■ WORK TASK: When you write out the listing, keep every character and omit the pictures.

■ TASK INPUT:
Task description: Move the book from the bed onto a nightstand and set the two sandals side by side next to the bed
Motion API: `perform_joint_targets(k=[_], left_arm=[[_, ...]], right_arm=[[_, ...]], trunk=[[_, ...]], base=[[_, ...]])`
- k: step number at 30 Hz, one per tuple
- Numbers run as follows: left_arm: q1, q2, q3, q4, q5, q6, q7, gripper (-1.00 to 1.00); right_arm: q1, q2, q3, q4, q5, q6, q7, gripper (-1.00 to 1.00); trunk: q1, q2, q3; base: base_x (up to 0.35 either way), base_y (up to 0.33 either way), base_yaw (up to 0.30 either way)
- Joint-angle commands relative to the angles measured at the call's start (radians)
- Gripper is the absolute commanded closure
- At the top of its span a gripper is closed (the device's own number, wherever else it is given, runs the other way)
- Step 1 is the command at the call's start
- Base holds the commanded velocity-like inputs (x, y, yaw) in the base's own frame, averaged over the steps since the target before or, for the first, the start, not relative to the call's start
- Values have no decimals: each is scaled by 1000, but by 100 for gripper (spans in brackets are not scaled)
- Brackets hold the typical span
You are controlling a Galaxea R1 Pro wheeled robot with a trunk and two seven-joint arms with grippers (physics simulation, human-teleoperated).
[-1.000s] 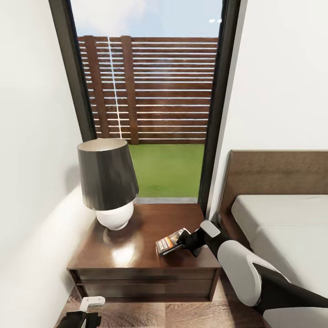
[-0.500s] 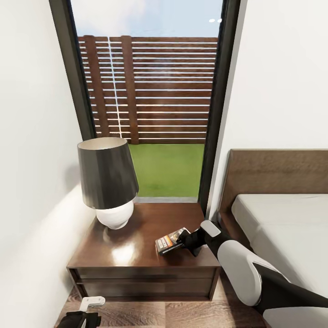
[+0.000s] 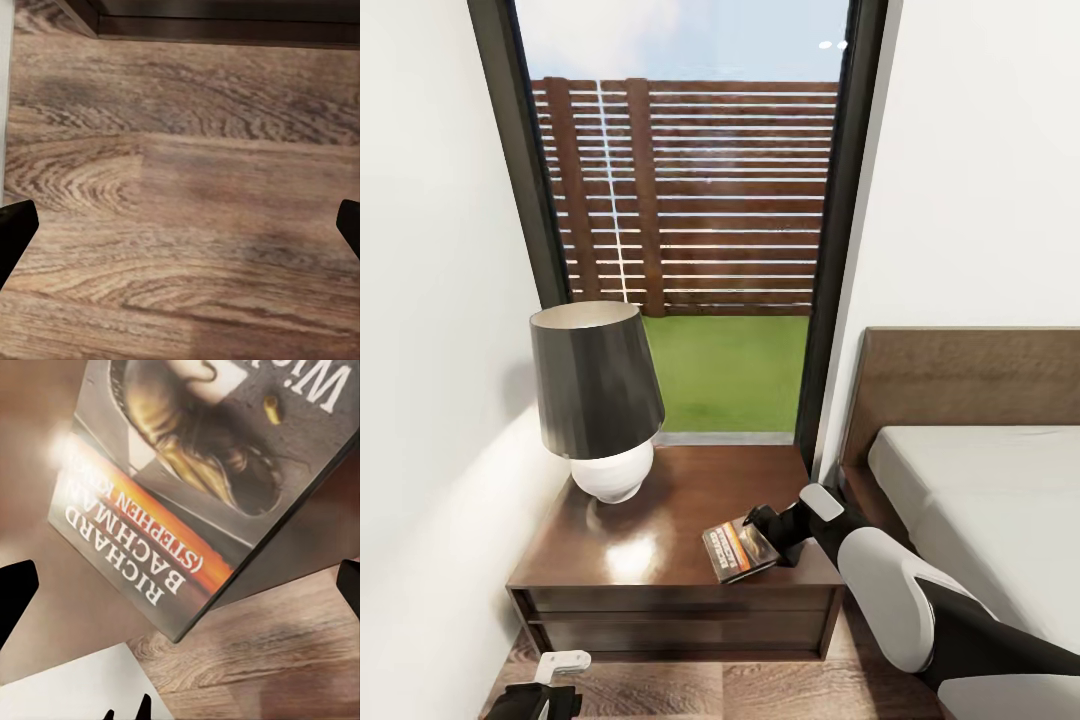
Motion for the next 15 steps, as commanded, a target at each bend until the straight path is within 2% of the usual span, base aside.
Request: perform_joint_targets(k=[1,11,15], left_arm=[[-1,-1,6,-3,-7,4,-5,-100],[-1,-1,6,-3,-7,4,-5,-100],[-1,-1,6,-3,-7,4,-5,-100]], right_arm=[[0,0,1,-2,-11,2,-10,-100],[0,0,1,-3,-11,2,-10,-100],[0,0,1,-3,-11,2,-10,-100]], trunk=[[0,0,-1],[0,0,-1],[-16,28,12]], base=[[0,0,0],[0,0,0],[0,0,0]])
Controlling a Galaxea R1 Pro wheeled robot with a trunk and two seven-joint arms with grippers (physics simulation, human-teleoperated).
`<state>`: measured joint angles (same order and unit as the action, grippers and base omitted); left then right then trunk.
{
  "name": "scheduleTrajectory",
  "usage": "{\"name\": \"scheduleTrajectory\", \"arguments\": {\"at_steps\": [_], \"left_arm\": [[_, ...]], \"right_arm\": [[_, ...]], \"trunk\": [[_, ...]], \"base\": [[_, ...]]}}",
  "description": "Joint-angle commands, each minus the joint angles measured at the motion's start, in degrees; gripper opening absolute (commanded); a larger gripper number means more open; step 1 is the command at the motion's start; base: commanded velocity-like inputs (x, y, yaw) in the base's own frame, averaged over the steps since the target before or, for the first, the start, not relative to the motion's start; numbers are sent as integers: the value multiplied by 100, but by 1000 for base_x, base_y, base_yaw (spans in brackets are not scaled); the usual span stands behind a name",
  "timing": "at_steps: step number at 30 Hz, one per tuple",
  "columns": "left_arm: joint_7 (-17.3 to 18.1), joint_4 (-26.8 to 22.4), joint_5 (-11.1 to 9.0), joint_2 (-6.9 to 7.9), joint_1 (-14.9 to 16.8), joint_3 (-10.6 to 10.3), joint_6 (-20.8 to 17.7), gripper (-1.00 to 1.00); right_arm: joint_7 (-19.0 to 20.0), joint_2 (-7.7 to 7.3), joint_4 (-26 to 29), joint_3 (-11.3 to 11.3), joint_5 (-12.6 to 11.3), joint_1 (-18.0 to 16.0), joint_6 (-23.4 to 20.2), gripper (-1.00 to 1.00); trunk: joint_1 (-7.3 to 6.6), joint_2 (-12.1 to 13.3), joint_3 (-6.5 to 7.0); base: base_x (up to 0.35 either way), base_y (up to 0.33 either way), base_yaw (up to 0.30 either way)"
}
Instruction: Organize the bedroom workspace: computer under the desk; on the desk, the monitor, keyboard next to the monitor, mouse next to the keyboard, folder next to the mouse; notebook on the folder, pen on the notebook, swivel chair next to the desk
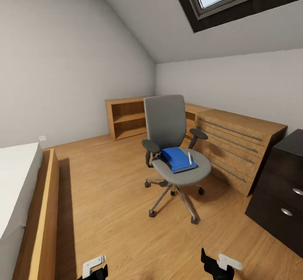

■ ANSWER FOR THIS EXERCISE:
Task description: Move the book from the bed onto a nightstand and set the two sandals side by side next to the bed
Motion API: `perform_joint_targets(k=[_], left_arm=[[_, ...]], right_arm=[[_, ...]], trunk=[[_, ...]], base=[[_, ...]])`
- k: step number at 30 Hz, one per tuple
- Numbers run as follows: left_arm: q1, q2, q3, q4, q5, q6, q7, gripper (-1.00 to 1.00); right_arm: q1, q2, q3, q4, q5, q6, q7, gripper (-1.00 to 1.00); trunk: q1, q2, q3; base: base_x (up to 0.35 either way), base_y (up to 0.33 either way), base_yaw (up to 0.30 either way)
- Joint-angle commands relative to the angles measured at the call's start (radians)
- Gripper is the absolute commanded closure
- At the top of its span a gripper is closed (the device's own number, wherever else it is given, runs the other way)
- Step 1 is the command at the call's start
- Base holds the commanded velocity-like inputs (x, y, yaw) in the base's own frame, averaged over the steps since the target before or, for the first, the start, not relative to the call's start
- Values have no decimals: each is scaled by 1000, but by 100 for gripper (spans in brackets are not scaled)
- Brackets hold the typical span
You are controlling a Galaxea R1 Pro wheeled robot with a trunk and two seven-joint arms with grippers (physics simulation, human-teleoperated).
[-1.000s] 
[-0.500s] 
[+0.000s] 
Motion for the next 15 steps, as commanded, a target at each bend until the straight path is within 2% of the usual span, base aside.
Request: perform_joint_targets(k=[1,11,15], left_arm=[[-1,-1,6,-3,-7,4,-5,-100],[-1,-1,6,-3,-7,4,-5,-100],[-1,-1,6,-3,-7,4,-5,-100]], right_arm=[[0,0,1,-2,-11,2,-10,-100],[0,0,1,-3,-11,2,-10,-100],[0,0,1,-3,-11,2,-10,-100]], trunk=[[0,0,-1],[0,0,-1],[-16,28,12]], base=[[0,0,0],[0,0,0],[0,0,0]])
Controlling a Galaxea R1 Pro wheeled robot with a trunk and two seven-joint arms with grippers (physics simulation, human-teleoperated).
`<state>`: measured joint angles (same order and unit as the action, grippers and base omitted); left then right then trunk.
{
  "name": "scheduleTrajectory",
  "usage": "{\"name\": \"scheduleTrajectory\", \"arguments\": {\"at_steps\": [_], \"left_arm\": [[_, ...]], \"right_arm\": [[_, ...]], \"trunk\": [[_, ...]], \"base\": [[_, ...]]}}",
  "description": "Joint-angle commands, each minus the joint angles measured at the motion's start, in degrees; gripper opening absolute (commanded); a larger gripper number means more open; step 1 is the command at the motion's start; base: commanded velocity-like inputs (x, y, yaw) in the base's own frame, averaged over the steps since the target before or, for the first, the start, not relative to the motion's start; numbers are sent as integers: the value multiplied by 100, but by 1000 for base_x, base_y, base_yaw (spans in brackets are not scaled); the usual span stands behind a name",
  "timing": "at_steps: step number at 30 Hz, one per tuple",
  "columns": "left_arm: joint_7 (-17.3 to 18.1), joint_4 (-26.8 to 22.4), joint_5 (-11.1 to 9.0), joint_2 (-6.9 to 7.9), joint_1 (-14.9 to 16.8), joint_3 (-10.6 to 10.3), joint_6 (-20.8 to 17.7), gripper (-1.00 to 1.00); right_arm: joint_7 (-19.0 to 20.0), joint_2 (-7.7 to 7.3), joint_4 (-26 to 29), joint_3 (-11.3 to 11.3), joint_5 (-12.6 to 11.3), joint_1 (-18.0 to 16.0), joint_6 (-23.4 to 20.2), gripper (-1.00 to 1.00); trunk: joint_1 (-7.3 to 6.6), joint_2 (-12.1 to 13.3), joint_3 (-6.5 to 7.0); base: base_x (up to 0.35 either way), base_y (up to 0.33 either way), base_yaw (up to 0.30 either way)"
}
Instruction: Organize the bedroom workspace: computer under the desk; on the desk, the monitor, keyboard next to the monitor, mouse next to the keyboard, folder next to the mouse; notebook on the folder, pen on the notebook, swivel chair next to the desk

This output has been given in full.